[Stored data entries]
#####
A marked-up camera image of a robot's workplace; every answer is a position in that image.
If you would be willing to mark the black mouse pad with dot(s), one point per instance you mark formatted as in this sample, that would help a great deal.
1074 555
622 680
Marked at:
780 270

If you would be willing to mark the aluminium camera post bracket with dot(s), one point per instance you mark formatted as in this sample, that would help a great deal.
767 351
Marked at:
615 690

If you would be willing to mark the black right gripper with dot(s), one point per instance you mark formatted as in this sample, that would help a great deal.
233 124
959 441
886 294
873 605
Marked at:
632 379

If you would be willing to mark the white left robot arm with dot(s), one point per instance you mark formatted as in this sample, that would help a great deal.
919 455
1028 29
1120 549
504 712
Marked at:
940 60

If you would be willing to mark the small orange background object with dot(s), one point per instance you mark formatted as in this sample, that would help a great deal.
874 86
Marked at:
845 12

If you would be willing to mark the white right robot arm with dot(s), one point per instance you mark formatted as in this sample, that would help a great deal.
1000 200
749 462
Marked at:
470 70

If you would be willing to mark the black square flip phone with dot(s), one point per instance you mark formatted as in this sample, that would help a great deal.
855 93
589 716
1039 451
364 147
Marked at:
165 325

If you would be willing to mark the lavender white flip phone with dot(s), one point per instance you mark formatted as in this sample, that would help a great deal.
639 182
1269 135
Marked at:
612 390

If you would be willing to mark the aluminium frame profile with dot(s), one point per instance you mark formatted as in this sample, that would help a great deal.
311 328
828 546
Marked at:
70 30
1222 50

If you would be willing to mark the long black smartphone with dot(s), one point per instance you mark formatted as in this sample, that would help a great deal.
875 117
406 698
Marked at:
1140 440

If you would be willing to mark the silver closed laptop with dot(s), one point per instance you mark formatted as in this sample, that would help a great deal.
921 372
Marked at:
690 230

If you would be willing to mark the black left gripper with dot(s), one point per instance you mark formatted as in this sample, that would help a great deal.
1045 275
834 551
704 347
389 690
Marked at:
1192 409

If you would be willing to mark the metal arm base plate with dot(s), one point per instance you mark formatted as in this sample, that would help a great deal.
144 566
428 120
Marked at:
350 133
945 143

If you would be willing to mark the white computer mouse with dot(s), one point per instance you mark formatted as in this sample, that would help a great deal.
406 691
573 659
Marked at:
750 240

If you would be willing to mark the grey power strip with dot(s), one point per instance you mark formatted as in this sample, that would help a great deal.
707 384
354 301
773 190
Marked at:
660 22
#####
**Exercise brief**
With nothing left out, return each entry exactly.

**Exercise output**
A marked-up camera image of a robot's workplace; every answer is a position in that image.
If you would be willing to mark the black mouse pad with dot(s), one point per instance you mark formatted as in this sample, that would help a great deal.
1074 555
622 680
Marked at:
780 270

If you would be willing to mark the aluminium camera post bracket with dot(s), one point per instance you mark formatted as in this sample, that would help a great deal.
767 351
Marked at:
615 690

If you would be willing to mark the black right gripper with dot(s), one point per instance you mark formatted as in this sample, that would help a great deal.
233 124
959 441
886 294
873 605
Marked at:
632 379

If you would be willing to mark the white left robot arm with dot(s), one point per instance you mark formatted as in this sample, that would help a great deal.
919 455
1028 29
1120 549
504 712
Marked at:
940 60

If you would be willing to mark the small orange background object with dot(s), one point per instance you mark formatted as in this sample, that would help a great deal.
874 86
Marked at:
845 12

If you would be willing to mark the white right robot arm with dot(s), one point per instance you mark formatted as in this sample, that would help a great deal.
1000 200
749 462
Marked at:
470 70

If you would be willing to mark the black square flip phone with dot(s), one point per instance you mark formatted as in this sample, that would help a great deal.
855 93
589 716
1039 451
364 147
Marked at:
165 325

If you would be willing to mark the lavender white flip phone with dot(s), one point per instance you mark formatted as in this sample, that would help a great deal.
639 182
1269 135
Marked at:
612 390

If you would be willing to mark the aluminium frame profile with dot(s), one point per instance you mark formatted as in this sample, that would help a great deal.
311 328
828 546
Marked at:
70 30
1222 50

If you would be willing to mark the long black smartphone with dot(s), one point per instance you mark formatted as in this sample, that would help a great deal.
875 117
406 698
Marked at:
1140 440

If you would be willing to mark the silver closed laptop with dot(s), one point per instance you mark formatted as in this sample, that would help a great deal.
921 372
Marked at:
690 230

If you would be willing to mark the black left gripper with dot(s), one point per instance you mark formatted as in this sample, that would help a great deal.
1045 275
834 551
704 347
389 690
Marked at:
1192 409

If you would be willing to mark the metal arm base plate with dot(s), one point per instance you mark formatted as in this sample, that would help a great deal.
144 566
428 120
Marked at:
350 133
945 143

If you would be willing to mark the white computer mouse with dot(s), one point per instance you mark formatted as in this sample, that would help a great deal.
406 691
573 659
Marked at:
750 240

If you would be willing to mark the grey power strip with dot(s), one point per instance you mark formatted as in this sample, that would help a great deal.
707 384
354 301
773 190
Marked at:
660 22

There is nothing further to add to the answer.